Lines from the one with "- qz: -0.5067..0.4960" to the end of the material, both included: print them exactly and print nothing else. Omit the pictures.

/---

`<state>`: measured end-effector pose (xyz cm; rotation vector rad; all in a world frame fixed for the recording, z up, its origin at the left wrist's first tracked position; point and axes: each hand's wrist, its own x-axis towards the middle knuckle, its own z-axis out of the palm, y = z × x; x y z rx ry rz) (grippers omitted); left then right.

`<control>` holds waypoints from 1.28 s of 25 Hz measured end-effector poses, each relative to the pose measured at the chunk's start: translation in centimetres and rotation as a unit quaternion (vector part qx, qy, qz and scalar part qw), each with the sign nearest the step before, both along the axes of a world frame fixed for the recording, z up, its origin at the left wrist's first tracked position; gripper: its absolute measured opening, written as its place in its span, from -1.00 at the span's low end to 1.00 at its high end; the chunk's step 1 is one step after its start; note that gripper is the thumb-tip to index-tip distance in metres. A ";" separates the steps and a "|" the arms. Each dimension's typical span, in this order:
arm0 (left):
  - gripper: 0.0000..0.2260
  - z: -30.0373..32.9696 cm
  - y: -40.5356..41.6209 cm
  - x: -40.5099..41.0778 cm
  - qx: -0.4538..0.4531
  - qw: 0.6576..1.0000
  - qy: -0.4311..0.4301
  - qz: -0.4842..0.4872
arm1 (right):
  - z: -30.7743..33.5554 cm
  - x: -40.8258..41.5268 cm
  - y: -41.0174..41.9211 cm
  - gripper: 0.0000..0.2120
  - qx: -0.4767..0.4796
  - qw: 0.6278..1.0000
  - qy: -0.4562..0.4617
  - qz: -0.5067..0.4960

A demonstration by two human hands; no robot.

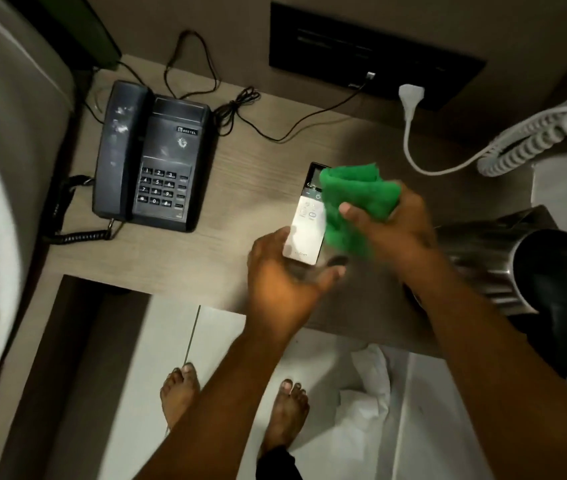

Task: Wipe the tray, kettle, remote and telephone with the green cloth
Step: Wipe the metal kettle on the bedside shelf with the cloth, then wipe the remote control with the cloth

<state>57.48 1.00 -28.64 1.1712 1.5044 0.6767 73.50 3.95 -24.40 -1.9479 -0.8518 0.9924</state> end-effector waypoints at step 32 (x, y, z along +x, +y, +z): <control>-0.65 -7.5 -0.8 0.5 0.206 0.955 0.204 -0.066 | -4.7 -2.1 2.4 -0.50 -0.093 0.849 -0.353 0.381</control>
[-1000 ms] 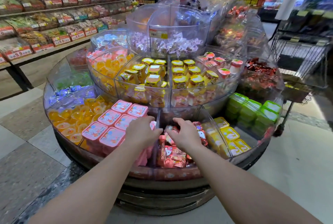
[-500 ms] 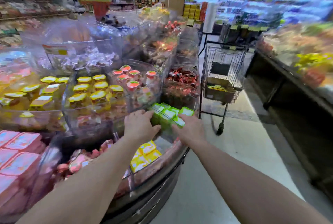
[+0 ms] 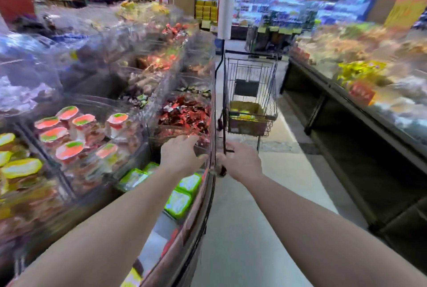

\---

Finished exercise:
  - qz: -0.5067..0.4960

A demonstration by two human hands; no robot.


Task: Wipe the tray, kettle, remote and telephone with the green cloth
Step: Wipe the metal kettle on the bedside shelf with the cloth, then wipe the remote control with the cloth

<state>57.48 1.00 -28.64 1.1712 1.5044 0.6767 73.50 3.95 -24.40 -1.9479 -0.8518 0.9924</state> end-effector waypoints at step 32 (x, y, z along +x, +y, +z): <control>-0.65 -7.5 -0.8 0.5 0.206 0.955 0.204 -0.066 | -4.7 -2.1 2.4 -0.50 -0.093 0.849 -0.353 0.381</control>
[-1000 ms] 
[-500 ms] 
[+0 ms] 

This output requires nothing more.